Transcribe every record verbatim; no pictures.

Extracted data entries
Start of Block
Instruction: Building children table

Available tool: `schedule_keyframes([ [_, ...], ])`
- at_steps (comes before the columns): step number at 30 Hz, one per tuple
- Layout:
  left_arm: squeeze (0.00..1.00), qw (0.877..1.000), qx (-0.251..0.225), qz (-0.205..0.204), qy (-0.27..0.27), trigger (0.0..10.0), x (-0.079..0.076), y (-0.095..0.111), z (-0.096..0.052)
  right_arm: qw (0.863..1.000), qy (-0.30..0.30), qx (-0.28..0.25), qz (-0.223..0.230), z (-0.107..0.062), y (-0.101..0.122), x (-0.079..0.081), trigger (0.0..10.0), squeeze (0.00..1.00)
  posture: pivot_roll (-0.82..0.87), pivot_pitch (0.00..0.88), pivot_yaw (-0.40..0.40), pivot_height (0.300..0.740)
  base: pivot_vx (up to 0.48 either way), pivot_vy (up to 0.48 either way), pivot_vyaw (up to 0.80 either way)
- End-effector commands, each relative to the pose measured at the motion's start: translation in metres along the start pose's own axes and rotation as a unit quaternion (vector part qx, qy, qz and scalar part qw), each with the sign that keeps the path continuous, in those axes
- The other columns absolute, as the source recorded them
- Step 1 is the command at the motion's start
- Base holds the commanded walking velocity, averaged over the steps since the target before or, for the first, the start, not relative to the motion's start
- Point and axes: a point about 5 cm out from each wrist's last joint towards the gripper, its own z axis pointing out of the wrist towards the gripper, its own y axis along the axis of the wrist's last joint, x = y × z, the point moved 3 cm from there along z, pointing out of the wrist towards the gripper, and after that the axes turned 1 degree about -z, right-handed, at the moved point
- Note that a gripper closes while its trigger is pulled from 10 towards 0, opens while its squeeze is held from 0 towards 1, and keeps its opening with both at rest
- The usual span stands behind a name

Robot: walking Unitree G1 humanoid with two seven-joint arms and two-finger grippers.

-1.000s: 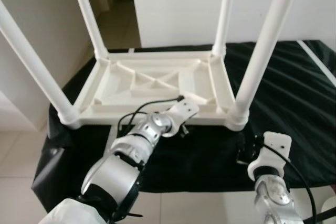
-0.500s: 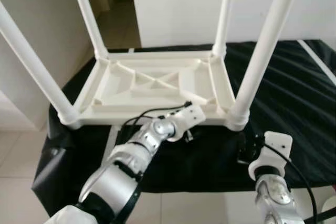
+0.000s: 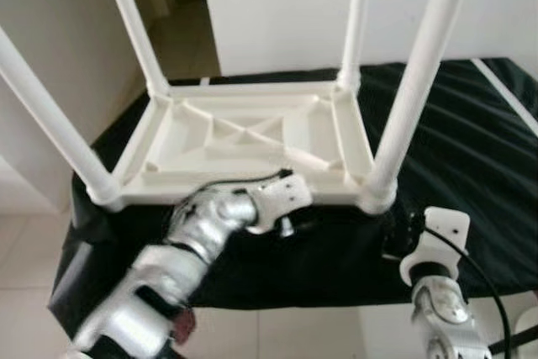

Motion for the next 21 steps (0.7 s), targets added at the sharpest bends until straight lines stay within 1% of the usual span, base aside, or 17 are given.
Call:
schedule_keyframes([
  [1,0.00,0.977,0.006,-0.012,-0.214,10.0,-0.050,-0.005,0.006,1.000,0.025,0.008,0.002,0.003,-0.002,0.009,10.0,0.00,-0.09,0.000,0.056,0.740,0.000,0.000,0.00],
  [5,0.00,0.975,0.009,-0.007,-0.220,10.0,-0.055,-0.006,-0.001,0.999,0.053,0.011,0.000,0.003,-0.003,0.013,10.0,0.00,-0.08,0.000,0.051,0.740,0.000,0.000,0.00],
  [7,0.00,0.978,0.010,-0.004,-0.209,10.0,-0.055,-0.004,-0.004,0.997,0.071,0.013,-0.004,0.001,-0.004,0.013,10.0,0.00,-0.07,0.000,0.047,0.740,0.000,0.000,0.00],
  [8,0.00,0.978,0.010,-0.004,-0.209,10.0,-0.055,-0.004,-0.004,0.997,0.071,0.013,-0.004,0.001,-0.004,0.013,10.0,0.00,-0.07,0.000,0.047,0.740,0.000,0.000,0.00],
  [10,0.00,0.983,0.002,-0.002,-0.185,10.0,-0.051,0.003,-0.001,0.994,0.106,0.022,-0.009,-0.002,-0.008,0.014,10.0,0.00,-0.07,0.000,0.040,0.740,0.000,0.000,0.00],
  [11,0.00,0.983,0.002,-0.002,-0.185,10.0,-0.051,0.003,-0.001,0.994,0.106,0.022,-0.009,-0.002,-0.008,0.014,10.0,0.00,-0.07,0.000,0.040,0.740,0.000,0.000,0.00],
  [12,0.00,0.985,-0.008,0.003,-0.170,10.0,-0.047,0.008,0.001,0.992,0.126,0.025,-0.014,-0.004,-0.009,0.016,10.0,0.00,-0.07,0.000,0.038,0.740,0.000,0.000,0.00],
  [14,0.00,0.986,-0.013,0.006,-0.167,10.0,-0.047,0.010,0.002,0.991,0.131,0.025,-0.015,-0.004,-0.009,0.016,10.0,0.00,-0.07,0.000,0.038,0.740,0.000,0.000,0.00],
  [16,0.00,0.991,-0.026,0.003,-0.134,10.0,-0.038,0.019,0.006,0.988,0.155,0.017,-0.020,-0.003,-0.005,0.018,10.0,0.00,-0.06,0.000,0.027,0.740,0.000,0.000,0.00],
  [18,0.00,0.995,-0.037,-0.013,-0.090,10.0,-0.026,0.027,0.011,0.984,0.174,0.009,-0.024,-0.002,-0.002,0.019,10.0,0.00,-0.06,0.000,0.023,0.740,0.000,0.000,0.00],
  [19,0.00,0.996,-0.054,-0.033,-0.057,10.0,-0.017,0.034,0.012,0.982,0.184,-0.001,-0.029,0.000,0.003,0.018,10.0,0.00,-0.06,0.000,0.021,0.740,0.000,0.000,0.00],
  [20,0.00,0.996,-0.054,-0.033,-0.057,10.0,-0.017,0.034,0.012,0.982,0.184,-0.001,-0.029,0.000,0.003,0.018,10.0,0.00,-0.06,0.000,0.021,0.740,0.000,0.000,0.00],
  [21,0.00,0.996,-0.064,-0.045,-0.046,10.0,-0.013,0.038,0.011,0.981,0.190,-0.007,-0.033,0.002,0.006,0.017,10.0,0.00,-0.06,0.000,0.021,0.740,0.000,0.000,0.00],
])
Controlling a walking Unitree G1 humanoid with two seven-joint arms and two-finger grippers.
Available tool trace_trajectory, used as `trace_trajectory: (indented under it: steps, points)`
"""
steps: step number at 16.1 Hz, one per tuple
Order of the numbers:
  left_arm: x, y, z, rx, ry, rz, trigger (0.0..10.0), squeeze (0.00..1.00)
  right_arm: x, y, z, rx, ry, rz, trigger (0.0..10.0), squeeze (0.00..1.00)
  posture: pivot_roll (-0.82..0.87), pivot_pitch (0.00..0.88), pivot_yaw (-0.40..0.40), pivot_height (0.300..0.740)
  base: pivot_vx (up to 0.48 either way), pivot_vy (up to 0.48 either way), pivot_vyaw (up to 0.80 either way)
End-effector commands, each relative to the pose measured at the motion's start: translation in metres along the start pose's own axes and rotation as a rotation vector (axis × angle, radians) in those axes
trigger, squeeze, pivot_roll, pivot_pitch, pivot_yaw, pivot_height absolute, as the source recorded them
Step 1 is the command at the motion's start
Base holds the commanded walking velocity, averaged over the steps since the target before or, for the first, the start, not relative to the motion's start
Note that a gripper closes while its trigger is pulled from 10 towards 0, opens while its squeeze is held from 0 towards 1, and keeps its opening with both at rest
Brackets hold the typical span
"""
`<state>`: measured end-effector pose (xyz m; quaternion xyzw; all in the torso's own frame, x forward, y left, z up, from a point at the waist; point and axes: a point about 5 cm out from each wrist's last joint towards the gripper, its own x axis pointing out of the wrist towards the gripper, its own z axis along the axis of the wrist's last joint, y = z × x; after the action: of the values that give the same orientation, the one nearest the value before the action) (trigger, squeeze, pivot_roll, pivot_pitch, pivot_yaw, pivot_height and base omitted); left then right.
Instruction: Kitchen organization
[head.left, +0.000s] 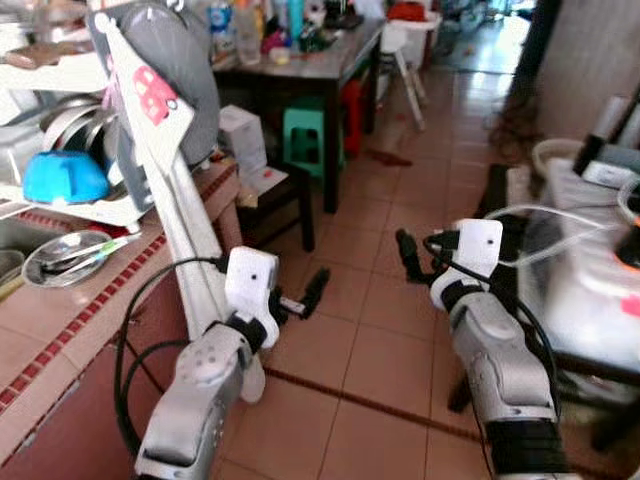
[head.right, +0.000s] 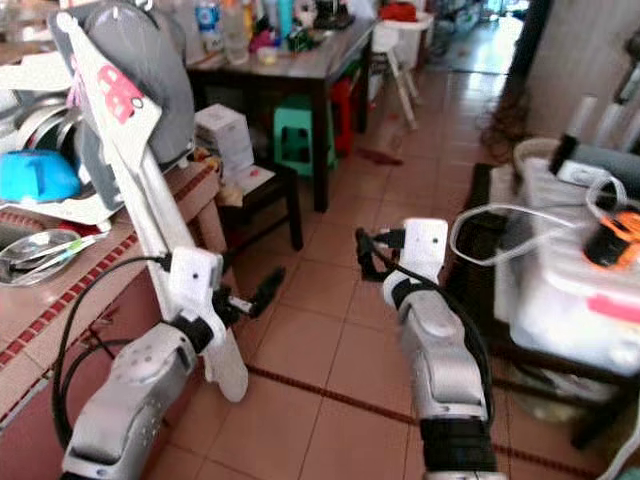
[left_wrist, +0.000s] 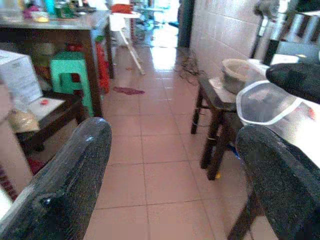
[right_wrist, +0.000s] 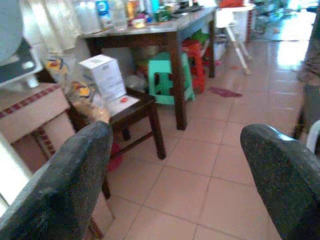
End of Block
▶ SOLUTION TO THIS EXERCISE
Instruction: Building children table

Available tool: `schedule_keyframes([ [_, ...], ])`
- at_steps (comes before the columns): step number at 30 Hz, one per tuple
- Layout:
  left_arm: squeeze (0.00..1.00), qw (0.877..1.000), qx (-0.251..0.225), qz (-0.205..0.204), qy (-0.27..0.27), trigger (0.0..10.0), x (-0.079..0.076), y (-0.095..0.111), z (-0.096..0.052)
  right_arm: qw (0.863..1.000), qy (-0.30..0.30), qx (-0.28..0.25), qz (-0.223..0.230), z (-0.107..0.062), y (-0.101..0.122), x (-0.079..0.081), trigger (0.0..10.0), squeeze (0.00..1.00)
  posture: pivot_roll (-0.82..0.87), pivot_pitch (0.00..0.88), pivot_yaw (-0.40..0.40), pivot_height (0.300..0.740)
  base: pivot_vx (up to 0.48 either way), pivot_vy (up to 0.48 either way), pivot_vyaw (up to 0.80 either way)
- End-effector commands, each relative to the pose measured at the motion's start: translation in metres along the start pose's own axes and rotation as a unit quaternion (vector part qx, qy, qz and scalar part qw), each with the sign that keeps the path continuous, in those axes
- The other columns absolute, as the source recorded them
- Step 1 is the command at the motion's start
- Base holds the commanded walking velocity, averaged over the steps since the target before or, for the first, the start, not relative to the motion's start
- Point and axes: a point about 5 cm out from each wrist's last joint towards the gripper, its own z axis pointing out of the wrist towards the gripper, its own y axis along the axis of the wrist's last joint, x = y × z, the point moved 3 cm from there along z, pointing out of the wrist towards the gripper, and after that the axes turned 1 degree about -z, right-handed, at the moved point
- Note that a gripper closes while its trigger is pulled from 10 towards 0, opens while its squeeze is held from 0 towards 1, and keeps its opening with both at rest
- The usual span stands behind a name

Robot: walking Unitree G1 humanoid with two seven-joint arms and two-finger grippers.

-1.000s: 
-0.500s: 
+0.000s: 

Motion for the next 21 steps (0.7 s), targets added at the sharpest bends until straight lines stay within 1% of the usual span, base aside, or 17 are given.
Call:
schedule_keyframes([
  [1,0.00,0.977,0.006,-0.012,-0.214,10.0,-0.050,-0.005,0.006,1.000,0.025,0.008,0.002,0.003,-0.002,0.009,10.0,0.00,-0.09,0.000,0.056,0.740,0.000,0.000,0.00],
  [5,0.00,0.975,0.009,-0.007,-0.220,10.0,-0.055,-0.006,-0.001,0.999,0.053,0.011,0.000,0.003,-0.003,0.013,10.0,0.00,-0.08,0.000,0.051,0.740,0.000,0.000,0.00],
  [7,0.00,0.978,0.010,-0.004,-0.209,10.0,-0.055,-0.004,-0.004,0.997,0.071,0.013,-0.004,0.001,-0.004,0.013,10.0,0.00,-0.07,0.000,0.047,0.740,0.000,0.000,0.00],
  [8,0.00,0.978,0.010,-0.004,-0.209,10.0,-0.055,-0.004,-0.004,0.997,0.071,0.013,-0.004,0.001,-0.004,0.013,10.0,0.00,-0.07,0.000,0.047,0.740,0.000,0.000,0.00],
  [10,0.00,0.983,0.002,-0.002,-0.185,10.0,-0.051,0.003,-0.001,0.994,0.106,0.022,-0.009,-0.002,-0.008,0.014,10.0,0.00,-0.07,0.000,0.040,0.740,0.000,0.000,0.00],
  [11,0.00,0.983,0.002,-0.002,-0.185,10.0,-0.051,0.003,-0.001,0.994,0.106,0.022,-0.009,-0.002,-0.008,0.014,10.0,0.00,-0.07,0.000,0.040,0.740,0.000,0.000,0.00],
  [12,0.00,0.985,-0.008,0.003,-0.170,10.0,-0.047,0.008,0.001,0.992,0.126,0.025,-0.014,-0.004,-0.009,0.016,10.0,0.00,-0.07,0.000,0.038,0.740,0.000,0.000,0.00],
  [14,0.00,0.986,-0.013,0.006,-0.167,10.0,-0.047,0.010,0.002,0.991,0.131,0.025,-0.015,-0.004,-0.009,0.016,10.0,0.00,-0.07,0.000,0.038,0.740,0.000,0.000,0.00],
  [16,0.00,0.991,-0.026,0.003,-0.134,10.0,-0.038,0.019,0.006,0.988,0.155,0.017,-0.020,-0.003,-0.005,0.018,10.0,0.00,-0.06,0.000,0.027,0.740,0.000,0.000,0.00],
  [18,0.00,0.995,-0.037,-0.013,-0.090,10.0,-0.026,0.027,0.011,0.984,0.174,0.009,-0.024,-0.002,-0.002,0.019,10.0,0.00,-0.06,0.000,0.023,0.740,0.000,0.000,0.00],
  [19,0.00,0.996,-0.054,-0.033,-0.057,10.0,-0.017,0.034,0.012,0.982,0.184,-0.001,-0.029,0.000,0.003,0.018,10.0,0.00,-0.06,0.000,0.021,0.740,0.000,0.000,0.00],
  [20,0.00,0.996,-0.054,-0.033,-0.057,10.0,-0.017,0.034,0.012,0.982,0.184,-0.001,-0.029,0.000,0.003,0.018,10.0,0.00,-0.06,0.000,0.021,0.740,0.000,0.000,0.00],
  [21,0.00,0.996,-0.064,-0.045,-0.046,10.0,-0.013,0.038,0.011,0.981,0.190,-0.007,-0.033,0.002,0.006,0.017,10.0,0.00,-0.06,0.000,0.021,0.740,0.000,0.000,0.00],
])
Controlling a walking Unitree G1 humanoid with two seven-joint arms and two-finger grippers.
Available tool trace_trajectory, used as `trace_trajectory: (indented under it: steps, points)`
"""
steps: step number at 16.1 Hz, one per tuple
Order of the numbers:
  left_arm: x, y, z, rx, ry, rz, trigger (0.0..10.0), squeeze (0.00..1.00)
  right_arm: x, y, z, rx, ry, rz, trigger (0.0..10.0), squeeze (0.00..1.00)
  posture: pivot_roll (-0.82..0.87), pivot_pitch (0.00..0.88), pivot_yaw (-0.40..0.40), pivot_height (0.300..0.740)
  base: pivot_vx (up to 0.48 either way), pivot_vy (up to 0.48 either way), pivot_vyaw (up to 0.80 either way)
End-effector commands, each relative to the pose measured at the motion's start: translation in metres along the start pose's own axes and rotation as a rotation vector (axis × angle, radians) in those axes
trigger, squeeze, pivot_roll, pivot_pitch, pivot_yaw, pivot_height absolute, as the source recorded them
Step 1 is the command at the motion's start
Base holds the commanded walking velocity, averaged over the steps since the target before or, for the first, the start, not relative to the motion's start
Note that a gripper closes while its trigger is pulled from 10 towards 0, opens while its squeeze is held from 0 towards 1, and keeps its opening with both at rest
Brackets hold the typical span
"""
`<state>`: measured end-effector pose (xyz m; quaternion xyzw; all in the torso's own frame, x forward, y left, z up, from a point at the waist; point and axes: a point about 5 cm out from each wrist's last joint towards the gripper, its own x axis pointing out of the wrist towards the gripper, its own z axis along the axis of the wrist's last joint, y = z × x; after the action: of the values that give the same orientation, the one nearest the value before the action) (trigger, squeeze, pivot_roll, pivot_pitch, pivot_yaw, pivot_height and base omitted); left then right.
Instruction: Kitchen organization
[head.left, +0.000s] 
[head.right, +0.000s] 
[left_wrist, +0.000s] 
[right_wrist, +0.000s] 

Nothing else belongs in this answer.